**Required work**: None of the pictures should appear; the lines from the line containing "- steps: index" through the last line of the listing must be repeated exactly.

**Information shown**:

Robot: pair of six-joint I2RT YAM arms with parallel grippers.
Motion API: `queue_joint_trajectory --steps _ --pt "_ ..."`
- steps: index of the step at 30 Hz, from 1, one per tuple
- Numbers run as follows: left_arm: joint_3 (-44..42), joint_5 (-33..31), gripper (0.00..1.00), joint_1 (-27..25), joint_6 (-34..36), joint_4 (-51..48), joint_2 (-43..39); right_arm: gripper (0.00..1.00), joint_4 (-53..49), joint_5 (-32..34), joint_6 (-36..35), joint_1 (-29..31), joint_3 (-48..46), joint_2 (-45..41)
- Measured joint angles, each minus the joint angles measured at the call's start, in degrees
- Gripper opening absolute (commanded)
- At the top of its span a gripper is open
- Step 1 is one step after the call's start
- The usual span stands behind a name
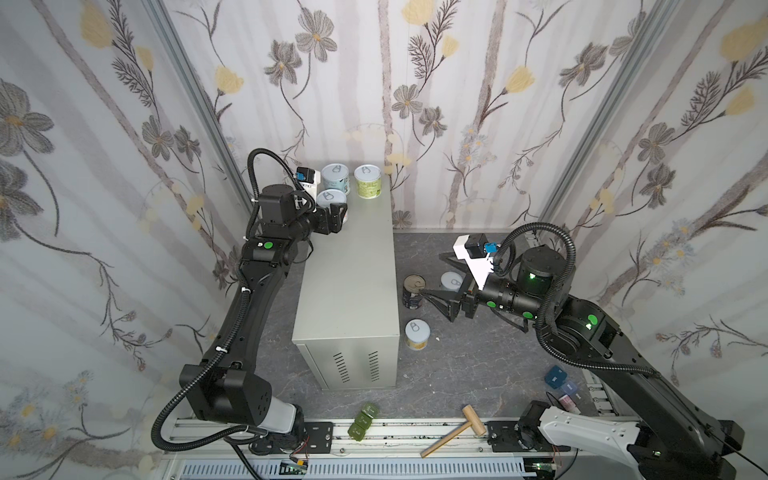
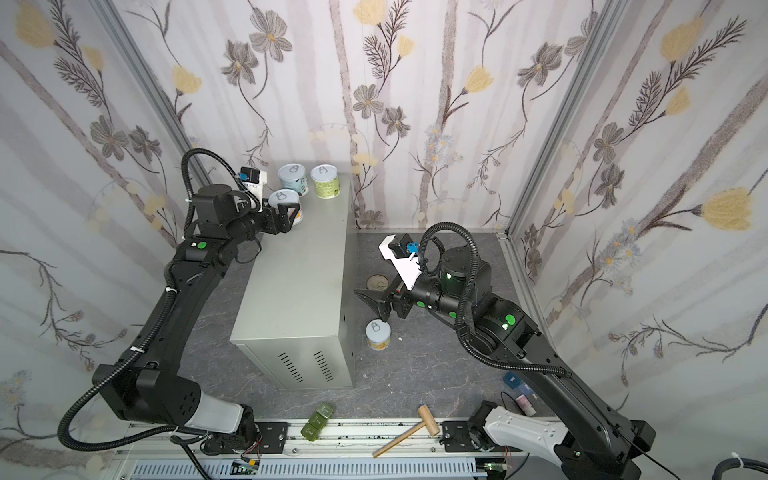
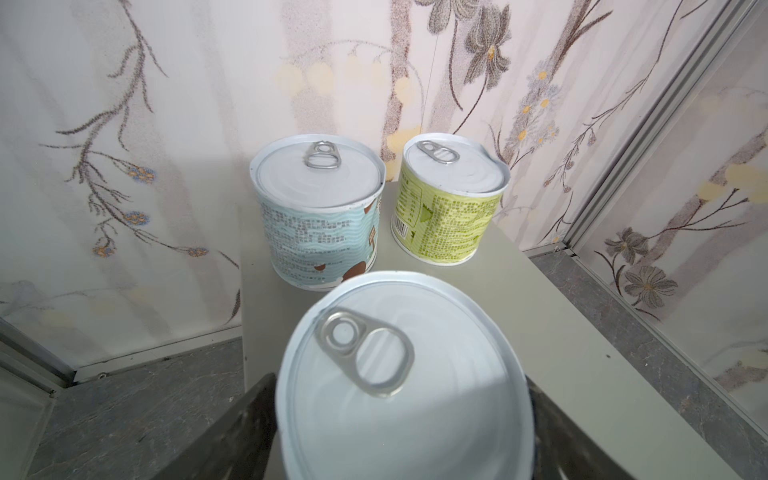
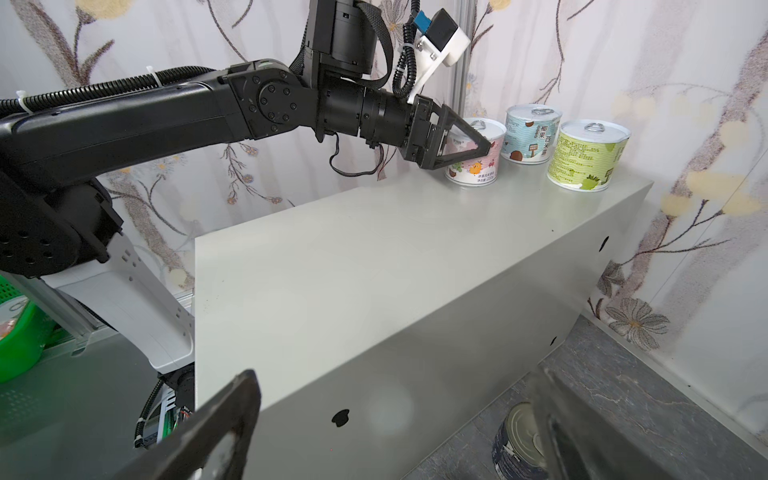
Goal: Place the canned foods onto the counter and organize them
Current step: 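Carry the pink can with the left gripper beside the light blue can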
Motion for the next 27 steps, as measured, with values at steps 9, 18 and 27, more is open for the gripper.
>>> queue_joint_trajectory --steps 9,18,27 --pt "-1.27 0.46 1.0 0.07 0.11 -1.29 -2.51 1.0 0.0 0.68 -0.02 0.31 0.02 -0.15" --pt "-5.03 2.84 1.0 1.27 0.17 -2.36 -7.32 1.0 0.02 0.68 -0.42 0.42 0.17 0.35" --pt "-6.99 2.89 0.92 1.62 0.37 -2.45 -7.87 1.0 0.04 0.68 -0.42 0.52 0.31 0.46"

**Task solution**:
- steps: index of the step at 30 Hz, from 1, one per tuple
- Numbers run as follows: left_arm: joint_3 (-44..42), joint_5 (-33..31), gripper (0.00..1.00), joint_1 (-27..25), joint_6 (-34..36), joint_4 (-51..48), joint_2 (-43..39); right_arm: gripper (0.00..1.00), joint_4 (-53..49), joint_5 (-32..34), joint_6 (-36..35), joint_1 (-29..31), joint_3 (-48..46), joint_2 (-45..41)
- Measured joint angles, each minus the joint angles measured at the call's start, in degrees
- Gripper opening absolute (commanded)
- At the top of its span a gripper is open
- Step 1 is one step after the call's start
- The usual span stands behind a name
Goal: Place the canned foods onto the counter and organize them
Current step: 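Carry the pink can with the left gripper beside the light blue can
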Motion for the next 27 steps, as measured, with values at steps 9, 18 and 27, more is open for the gripper.
>>> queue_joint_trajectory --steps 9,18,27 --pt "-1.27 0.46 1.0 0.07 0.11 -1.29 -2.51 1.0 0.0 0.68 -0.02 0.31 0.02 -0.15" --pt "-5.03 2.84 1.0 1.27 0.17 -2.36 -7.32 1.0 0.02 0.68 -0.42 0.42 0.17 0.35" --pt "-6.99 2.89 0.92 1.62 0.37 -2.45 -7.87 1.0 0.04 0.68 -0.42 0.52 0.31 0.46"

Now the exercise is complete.